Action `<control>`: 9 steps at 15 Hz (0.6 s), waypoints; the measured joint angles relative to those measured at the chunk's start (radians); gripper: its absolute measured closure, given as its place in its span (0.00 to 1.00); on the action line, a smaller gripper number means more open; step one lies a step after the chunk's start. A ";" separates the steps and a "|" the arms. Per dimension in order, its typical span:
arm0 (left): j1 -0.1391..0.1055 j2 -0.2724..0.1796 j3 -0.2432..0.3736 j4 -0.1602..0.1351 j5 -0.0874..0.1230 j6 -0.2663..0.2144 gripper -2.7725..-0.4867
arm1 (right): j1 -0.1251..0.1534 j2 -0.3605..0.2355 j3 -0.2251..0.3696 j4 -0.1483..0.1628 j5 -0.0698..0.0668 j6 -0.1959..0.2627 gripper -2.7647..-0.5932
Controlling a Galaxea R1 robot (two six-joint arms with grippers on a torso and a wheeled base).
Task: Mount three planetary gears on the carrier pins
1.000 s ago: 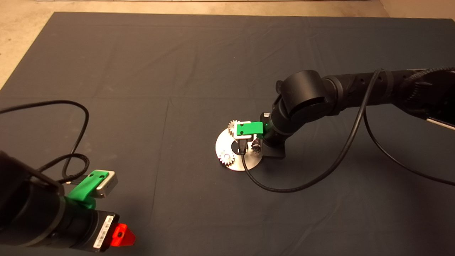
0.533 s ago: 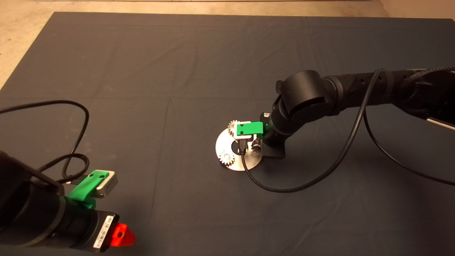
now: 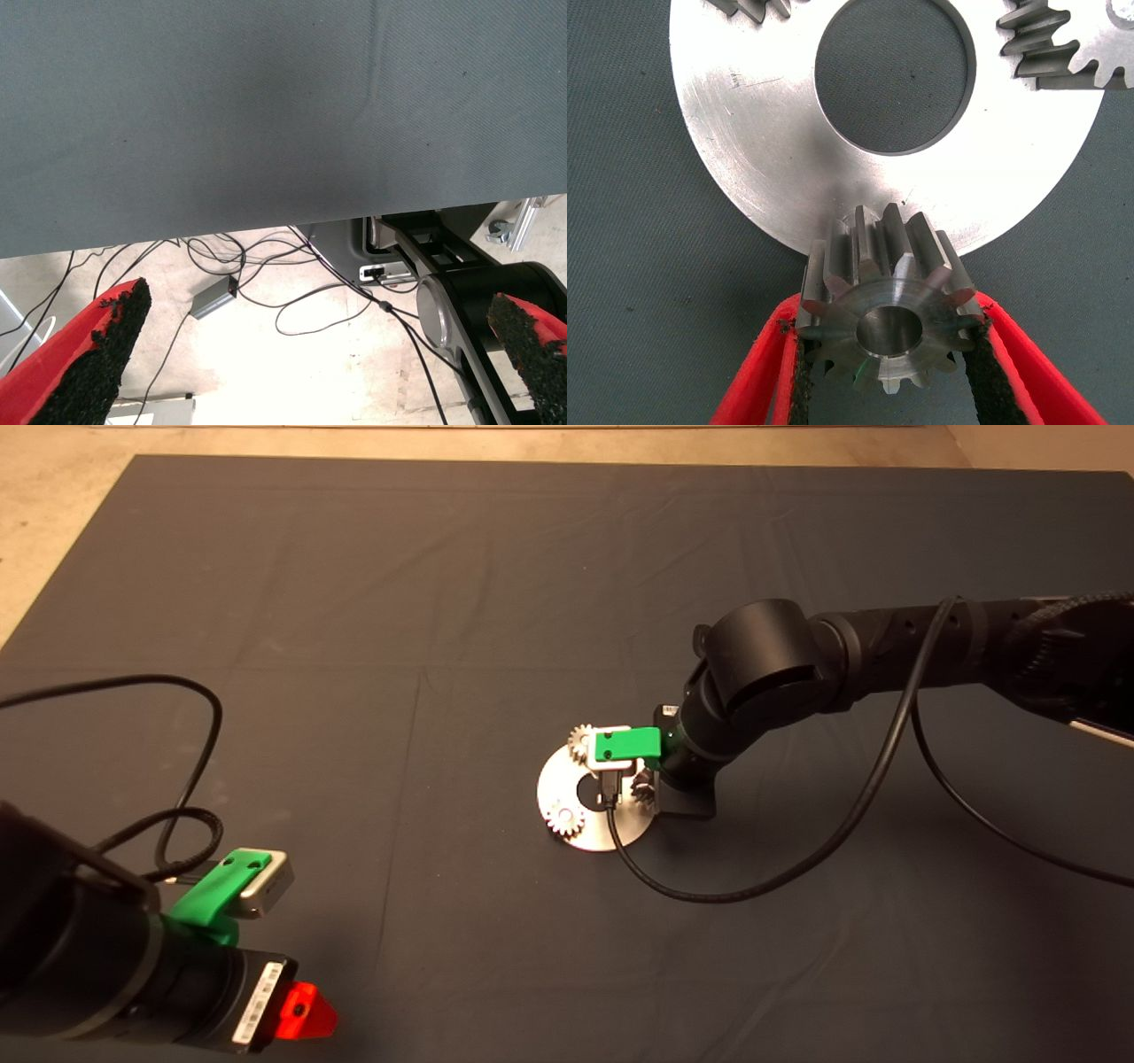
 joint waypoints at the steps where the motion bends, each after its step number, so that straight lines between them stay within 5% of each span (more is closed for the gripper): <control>1: 0.000 0.000 0.000 0.000 0.000 0.000 0.01 | 0.000 0.000 0.000 0.000 0.000 0.000 0.80; 9: 0.000 0.000 0.000 0.000 0.000 0.000 0.01 | 0.000 0.001 0.003 0.000 0.000 0.000 0.81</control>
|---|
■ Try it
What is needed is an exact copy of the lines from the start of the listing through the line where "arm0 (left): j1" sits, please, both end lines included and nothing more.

■ Output for this exercise
Action `<control>`: 9 steps at 15 Hz (0.6 s), waypoints; the measured joint angles relative to those measured at the chunk's start (radians); gripper: its absolute measured closure, given as its place in its span (0.00 to 1.00); on the action line, a smaller gripper number means more open; step one lies a step after the chunk's start. A ";" separates the steps and a "|" the arms. Per dimension in order, its typical span:
arm0 (left): j1 -0.1391..0.1055 j2 -0.2724..0.1796 j3 -0.2432..0.3736 j4 -0.1602..0.1351 j5 -0.0874..0.1230 j6 -0.2663..0.2144 gripper -2.7725..-0.4867

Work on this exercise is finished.